> THE TASK
In the entries below, find each line where the word "camera" appears and give only the total count of such lines.

> Items listed in a dataset
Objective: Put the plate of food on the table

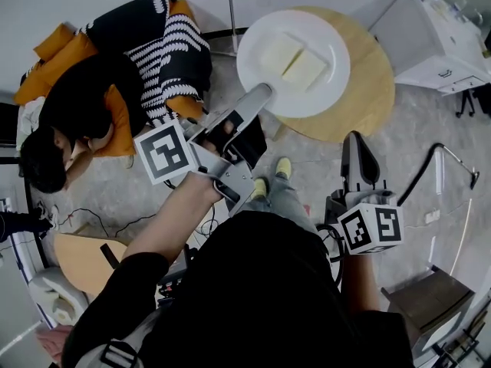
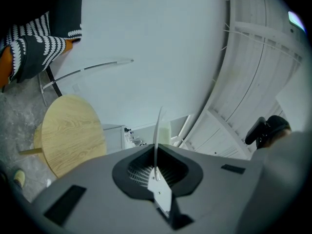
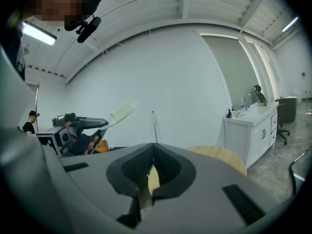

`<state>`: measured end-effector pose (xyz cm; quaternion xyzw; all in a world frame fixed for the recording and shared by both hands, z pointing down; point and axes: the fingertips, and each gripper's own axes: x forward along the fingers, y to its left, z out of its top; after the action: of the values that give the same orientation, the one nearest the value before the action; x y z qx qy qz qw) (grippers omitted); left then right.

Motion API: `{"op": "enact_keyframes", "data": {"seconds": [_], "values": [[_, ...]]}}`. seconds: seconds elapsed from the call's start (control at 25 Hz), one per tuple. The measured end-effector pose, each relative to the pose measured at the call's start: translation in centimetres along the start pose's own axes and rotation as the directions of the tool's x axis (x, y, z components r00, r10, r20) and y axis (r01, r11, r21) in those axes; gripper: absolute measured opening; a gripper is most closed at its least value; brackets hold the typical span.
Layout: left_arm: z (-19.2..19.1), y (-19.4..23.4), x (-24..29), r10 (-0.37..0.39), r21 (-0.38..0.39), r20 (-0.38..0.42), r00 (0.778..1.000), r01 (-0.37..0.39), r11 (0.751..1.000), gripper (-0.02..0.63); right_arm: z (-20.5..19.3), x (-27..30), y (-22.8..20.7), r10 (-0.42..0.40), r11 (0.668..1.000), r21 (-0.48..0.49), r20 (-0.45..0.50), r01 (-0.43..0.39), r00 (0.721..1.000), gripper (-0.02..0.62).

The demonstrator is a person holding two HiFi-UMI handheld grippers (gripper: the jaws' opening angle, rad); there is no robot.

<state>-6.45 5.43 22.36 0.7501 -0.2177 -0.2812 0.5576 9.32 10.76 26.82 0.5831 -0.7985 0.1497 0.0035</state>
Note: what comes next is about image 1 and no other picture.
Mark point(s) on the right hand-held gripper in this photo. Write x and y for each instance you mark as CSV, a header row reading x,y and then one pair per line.
x,y
370,228

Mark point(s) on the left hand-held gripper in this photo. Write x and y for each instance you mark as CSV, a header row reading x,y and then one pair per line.
x,y
165,152

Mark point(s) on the round white plate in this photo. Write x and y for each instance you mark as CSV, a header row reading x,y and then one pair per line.
x,y
330,90

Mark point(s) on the person's right forearm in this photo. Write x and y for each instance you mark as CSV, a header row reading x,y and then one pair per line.
x,y
360,282

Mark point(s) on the person's left forearm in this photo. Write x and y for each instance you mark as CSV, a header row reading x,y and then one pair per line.
x,y
172,217

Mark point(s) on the round wooden table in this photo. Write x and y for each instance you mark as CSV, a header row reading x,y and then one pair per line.
x,y
368,98

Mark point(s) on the person's left hand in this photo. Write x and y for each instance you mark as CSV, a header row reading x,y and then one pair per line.
x,y
228,125

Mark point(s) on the person's right yellow shoe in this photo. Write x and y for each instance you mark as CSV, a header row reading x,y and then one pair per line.
x,y
284,167

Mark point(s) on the person's yellow shoe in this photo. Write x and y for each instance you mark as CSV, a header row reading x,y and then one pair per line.
x,y
259,188
284,167

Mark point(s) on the person's left yellow shoe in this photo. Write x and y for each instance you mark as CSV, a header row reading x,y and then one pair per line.
x,y
259,188

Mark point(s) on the person's grey jeans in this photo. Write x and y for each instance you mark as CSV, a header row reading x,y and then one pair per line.
x,y
287,201

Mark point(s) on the white power strip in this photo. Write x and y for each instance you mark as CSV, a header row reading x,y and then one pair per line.
x,y
432,216

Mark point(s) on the black white striped blanket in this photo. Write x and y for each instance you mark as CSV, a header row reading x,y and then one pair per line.
x,y
172,52

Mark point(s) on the thin metal pole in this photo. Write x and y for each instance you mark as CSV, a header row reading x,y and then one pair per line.
x,y
231,14

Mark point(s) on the black office chair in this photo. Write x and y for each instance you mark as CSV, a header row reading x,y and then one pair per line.
x,y
470,104

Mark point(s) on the white sink cabinet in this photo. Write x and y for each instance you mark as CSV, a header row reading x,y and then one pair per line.
x,y
422,48

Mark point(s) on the dark wooden cabinet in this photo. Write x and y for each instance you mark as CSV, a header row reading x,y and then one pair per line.
x,y
429,301

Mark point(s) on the person's black top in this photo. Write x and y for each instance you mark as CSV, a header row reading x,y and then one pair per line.
x,y
261,301

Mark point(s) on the black equipment box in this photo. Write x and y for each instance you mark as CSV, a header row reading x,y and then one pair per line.
x,y
176,278

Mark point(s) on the black phone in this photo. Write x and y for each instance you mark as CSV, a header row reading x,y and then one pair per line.
x,y
109,255

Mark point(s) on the black metal rack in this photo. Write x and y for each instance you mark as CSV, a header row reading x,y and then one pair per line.
x,y
464,343

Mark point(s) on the white crumpled cloth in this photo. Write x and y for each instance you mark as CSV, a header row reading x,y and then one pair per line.
x,y
32,117

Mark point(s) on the small light wooden table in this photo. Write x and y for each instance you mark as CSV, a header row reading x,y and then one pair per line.
x,y
84,267

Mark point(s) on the black side table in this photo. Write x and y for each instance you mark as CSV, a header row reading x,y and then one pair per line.
x,y
7,125

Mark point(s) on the white padded armchair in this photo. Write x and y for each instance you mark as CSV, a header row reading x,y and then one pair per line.
x,y
53,297

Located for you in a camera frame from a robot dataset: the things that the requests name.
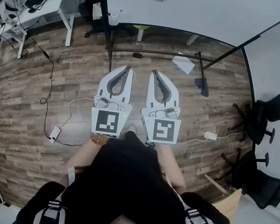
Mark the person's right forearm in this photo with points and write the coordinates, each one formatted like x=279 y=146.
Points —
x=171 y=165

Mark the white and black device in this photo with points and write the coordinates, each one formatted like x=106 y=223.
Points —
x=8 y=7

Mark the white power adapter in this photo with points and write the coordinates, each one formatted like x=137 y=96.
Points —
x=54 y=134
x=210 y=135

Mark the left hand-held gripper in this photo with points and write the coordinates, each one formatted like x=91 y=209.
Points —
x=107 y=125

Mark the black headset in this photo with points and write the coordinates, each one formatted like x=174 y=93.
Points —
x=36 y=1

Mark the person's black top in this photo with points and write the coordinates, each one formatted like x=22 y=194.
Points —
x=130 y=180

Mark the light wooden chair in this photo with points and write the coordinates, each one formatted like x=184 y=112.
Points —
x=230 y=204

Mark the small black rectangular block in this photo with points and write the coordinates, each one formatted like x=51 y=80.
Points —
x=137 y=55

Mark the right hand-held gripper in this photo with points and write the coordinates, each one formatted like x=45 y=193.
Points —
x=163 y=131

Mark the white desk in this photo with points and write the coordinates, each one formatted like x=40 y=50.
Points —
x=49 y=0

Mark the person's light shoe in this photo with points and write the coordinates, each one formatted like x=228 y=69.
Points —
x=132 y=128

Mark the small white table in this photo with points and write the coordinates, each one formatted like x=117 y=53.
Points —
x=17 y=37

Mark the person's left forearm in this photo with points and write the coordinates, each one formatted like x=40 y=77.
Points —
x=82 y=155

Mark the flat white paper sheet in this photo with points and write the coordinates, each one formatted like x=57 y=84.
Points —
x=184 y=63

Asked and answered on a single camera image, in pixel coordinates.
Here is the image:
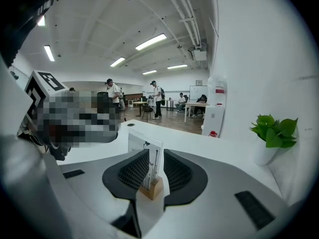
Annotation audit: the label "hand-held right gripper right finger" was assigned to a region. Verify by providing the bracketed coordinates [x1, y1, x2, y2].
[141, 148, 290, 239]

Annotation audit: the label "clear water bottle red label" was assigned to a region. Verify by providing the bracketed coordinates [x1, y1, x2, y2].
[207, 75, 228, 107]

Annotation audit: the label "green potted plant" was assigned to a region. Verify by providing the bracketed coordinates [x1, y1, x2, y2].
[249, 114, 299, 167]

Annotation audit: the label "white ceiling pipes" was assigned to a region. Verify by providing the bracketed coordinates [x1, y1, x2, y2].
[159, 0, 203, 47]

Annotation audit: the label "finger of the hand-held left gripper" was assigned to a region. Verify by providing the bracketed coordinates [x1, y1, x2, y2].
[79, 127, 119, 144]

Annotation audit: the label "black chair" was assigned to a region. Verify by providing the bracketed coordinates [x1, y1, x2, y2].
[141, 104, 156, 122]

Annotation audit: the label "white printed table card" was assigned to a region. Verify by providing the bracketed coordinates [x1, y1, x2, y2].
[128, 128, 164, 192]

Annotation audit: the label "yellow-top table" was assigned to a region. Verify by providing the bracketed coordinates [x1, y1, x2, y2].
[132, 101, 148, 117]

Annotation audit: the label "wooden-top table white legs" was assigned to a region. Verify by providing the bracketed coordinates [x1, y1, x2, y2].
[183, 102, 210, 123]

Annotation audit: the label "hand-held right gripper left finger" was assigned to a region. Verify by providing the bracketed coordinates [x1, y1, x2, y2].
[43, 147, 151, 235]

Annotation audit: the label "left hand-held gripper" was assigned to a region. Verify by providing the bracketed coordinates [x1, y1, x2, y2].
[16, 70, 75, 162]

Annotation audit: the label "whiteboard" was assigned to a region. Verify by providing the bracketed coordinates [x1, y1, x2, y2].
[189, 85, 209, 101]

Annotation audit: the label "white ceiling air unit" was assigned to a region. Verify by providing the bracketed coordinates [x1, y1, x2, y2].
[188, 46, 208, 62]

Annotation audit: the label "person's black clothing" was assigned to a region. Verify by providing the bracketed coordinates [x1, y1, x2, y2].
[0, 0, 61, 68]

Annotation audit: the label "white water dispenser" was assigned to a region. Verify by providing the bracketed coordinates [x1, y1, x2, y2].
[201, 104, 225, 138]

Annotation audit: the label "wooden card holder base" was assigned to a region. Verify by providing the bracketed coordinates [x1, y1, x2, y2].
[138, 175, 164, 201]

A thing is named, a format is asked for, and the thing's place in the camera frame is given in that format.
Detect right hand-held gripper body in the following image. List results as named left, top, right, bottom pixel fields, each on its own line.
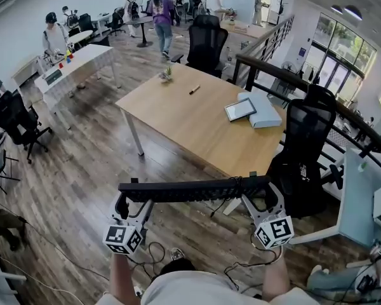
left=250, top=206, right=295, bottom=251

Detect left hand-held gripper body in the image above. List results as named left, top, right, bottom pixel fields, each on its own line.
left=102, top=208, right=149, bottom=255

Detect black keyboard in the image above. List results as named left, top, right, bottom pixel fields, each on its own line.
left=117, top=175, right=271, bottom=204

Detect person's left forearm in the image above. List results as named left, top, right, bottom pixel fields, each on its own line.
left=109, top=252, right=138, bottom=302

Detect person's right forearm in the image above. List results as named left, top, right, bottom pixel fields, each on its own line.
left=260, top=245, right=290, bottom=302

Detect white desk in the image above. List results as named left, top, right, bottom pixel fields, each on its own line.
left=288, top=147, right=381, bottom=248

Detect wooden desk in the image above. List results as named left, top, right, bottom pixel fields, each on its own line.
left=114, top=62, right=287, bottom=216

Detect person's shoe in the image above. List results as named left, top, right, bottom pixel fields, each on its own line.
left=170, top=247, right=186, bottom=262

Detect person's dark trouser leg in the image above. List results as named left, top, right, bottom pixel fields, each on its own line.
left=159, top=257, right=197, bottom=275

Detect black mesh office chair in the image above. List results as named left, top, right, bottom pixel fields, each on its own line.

> RESPONSE BELOW
3